Düsseldorf. Die Staatsanwaltschaft in Nordrhein-Westfalen zieht offenbar in Betracht, die Freiheitsstrafe des flüchtigen Arztes der deutschen Sektensiedlung Colonia Dignidad selbst zu vollstrecken. Voraussetzung dafür sei ein entsprechender Antrag der chilenischen Justizbehörden, sagte Oberstaatsanwalt Axel Stahl gegenüber dem Westdeutschen Rundfunk (WDR).

Nachdem der Oberste Gerichtshof Chiles eine Freiheitsstrafe von gut fünf Jahren gegen Hopp wegen Beihilfe zum sexuellen Missbrauch Minderjähriger Ende Januar bestätigt hat, bestehe diese Möglichkeit, so Stahl: "Das würde bedeuten, dass nach einem entsprechenden rechtlichen Umwandlungsverfahren das ursprüngliche chilenische Urteil hier in Deutschland vollstreckt wird."

Für eine eigene Anklage reichten die Beweise der deutschen Justizbehörden bislang nicht aus, sagte Stahl. "In Grundsätzen müssen wir natürlich alle Beweismittel, die vorhanden sind beziehungsweise die denkbar sind, ausschöpfen, um ein umfassendes Bild zu gewinnen", fügte er im WDR-Interview an. Im Augenblick sei die Erkenntnislage jedoch nicht so, "dass wir in der Lage wären, einen hinreichenden Tatverdacht zu begründen".

Für die Colonia-Dignidad-Opfer Ruth und Andreas Schmidtke, die heute in Deutschland leben, ist das nicht nachvollziehbar. Sie erinnern sich an die Folter in der Colonia Dignidad. Oft seien bei den Misshandlungen ihre Augen verbunden gewesen. "Wenn nicht durch Zufall die Binde ein bisschen verrutscht ist, hättest du gar nicht gewusst, wer überhaupt bei dir ist", sagte Andreas Schmidtke ebenfalls im WDR-Gespräch. Hin und wieder habe er aber erkannt, wer dabei war, sagt Schmidtke und ist sich sicher: "Auch der Hopp war dabei."

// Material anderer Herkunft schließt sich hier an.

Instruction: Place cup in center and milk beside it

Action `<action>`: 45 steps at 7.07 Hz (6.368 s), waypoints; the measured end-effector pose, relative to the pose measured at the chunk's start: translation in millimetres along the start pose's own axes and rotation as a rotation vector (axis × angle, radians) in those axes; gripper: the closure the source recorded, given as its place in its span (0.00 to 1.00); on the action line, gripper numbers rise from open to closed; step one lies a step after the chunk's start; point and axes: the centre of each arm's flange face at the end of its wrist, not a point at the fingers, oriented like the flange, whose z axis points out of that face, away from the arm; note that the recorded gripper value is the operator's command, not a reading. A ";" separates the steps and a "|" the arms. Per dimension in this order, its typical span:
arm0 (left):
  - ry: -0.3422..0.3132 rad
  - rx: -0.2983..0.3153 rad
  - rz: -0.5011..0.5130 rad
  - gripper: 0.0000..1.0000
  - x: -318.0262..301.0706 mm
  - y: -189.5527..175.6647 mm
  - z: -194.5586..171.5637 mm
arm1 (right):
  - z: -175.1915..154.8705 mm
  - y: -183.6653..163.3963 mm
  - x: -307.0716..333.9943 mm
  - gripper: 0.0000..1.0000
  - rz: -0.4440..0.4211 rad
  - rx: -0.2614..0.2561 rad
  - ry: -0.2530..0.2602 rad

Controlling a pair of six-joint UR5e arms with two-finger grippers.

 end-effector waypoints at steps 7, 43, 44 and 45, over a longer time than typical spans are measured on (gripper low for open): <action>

Der inzwischen 68-jährige Hopp befindet sich seit Mitte 2011 in Deutschland, nachdem er aus Chile über mehrere Staaten Südamerikas geflohen ist. Nach Darstellung seines Anwalts, Helfried Roubicek, ist Hopp "nach über 50-jährigem Leben im Überseeausland (u.a. in Chile) in seine Heimat Deutschland zurückgekehrt".

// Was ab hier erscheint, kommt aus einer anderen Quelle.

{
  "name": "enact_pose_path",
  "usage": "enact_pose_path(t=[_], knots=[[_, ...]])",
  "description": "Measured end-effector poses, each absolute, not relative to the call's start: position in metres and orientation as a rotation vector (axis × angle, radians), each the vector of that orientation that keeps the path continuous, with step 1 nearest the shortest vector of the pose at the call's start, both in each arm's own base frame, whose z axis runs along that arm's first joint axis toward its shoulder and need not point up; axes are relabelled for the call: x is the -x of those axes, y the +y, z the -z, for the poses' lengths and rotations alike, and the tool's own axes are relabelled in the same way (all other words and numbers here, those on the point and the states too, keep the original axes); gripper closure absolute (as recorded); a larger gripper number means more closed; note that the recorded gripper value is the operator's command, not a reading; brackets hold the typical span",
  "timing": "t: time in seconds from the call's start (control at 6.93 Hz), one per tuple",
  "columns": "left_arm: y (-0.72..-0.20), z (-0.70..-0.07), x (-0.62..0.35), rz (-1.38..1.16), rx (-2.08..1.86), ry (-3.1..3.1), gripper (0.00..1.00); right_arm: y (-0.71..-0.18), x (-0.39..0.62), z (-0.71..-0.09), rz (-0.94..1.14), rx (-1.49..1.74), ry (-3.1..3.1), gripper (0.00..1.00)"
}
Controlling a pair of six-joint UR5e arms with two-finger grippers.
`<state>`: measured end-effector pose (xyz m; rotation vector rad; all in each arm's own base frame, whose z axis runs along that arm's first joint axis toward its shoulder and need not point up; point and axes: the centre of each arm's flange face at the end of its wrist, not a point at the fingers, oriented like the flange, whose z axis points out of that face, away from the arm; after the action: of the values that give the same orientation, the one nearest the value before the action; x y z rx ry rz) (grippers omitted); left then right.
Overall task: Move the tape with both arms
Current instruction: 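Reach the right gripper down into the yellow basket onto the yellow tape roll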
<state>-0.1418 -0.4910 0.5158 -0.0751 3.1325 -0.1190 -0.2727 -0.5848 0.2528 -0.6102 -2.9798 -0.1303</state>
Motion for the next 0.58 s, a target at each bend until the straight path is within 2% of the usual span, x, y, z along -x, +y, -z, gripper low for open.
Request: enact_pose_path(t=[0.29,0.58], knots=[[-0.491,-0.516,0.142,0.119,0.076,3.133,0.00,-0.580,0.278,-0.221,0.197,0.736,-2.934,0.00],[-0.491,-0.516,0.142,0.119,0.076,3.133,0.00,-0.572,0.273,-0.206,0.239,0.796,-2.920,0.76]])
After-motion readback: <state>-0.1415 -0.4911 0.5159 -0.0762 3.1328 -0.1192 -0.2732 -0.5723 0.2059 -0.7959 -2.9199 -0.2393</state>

Die Bundesregierung hat auf Anfrage des Grünen-Bundestagsabgeordneten Hans-Christian Ströbele unlängst erklärt, ein Verfahren gegen Hopp "im Maße ihrer Möglichkeiten" zu unterstützen.

Die Colonia Dignidad war 1961 von dem Evangelikalen Paul Schäfer gegründet worden. Nach dem Militärputsch gegen die sozialistische Regierung von Salvador Allende 1973 diente die Colonia Dignidad als Folter- und Vernichtungslager. Während der Herrschaft von Schäfer wurden Kinder und Jugendliche systematisch sexuell missbraucht.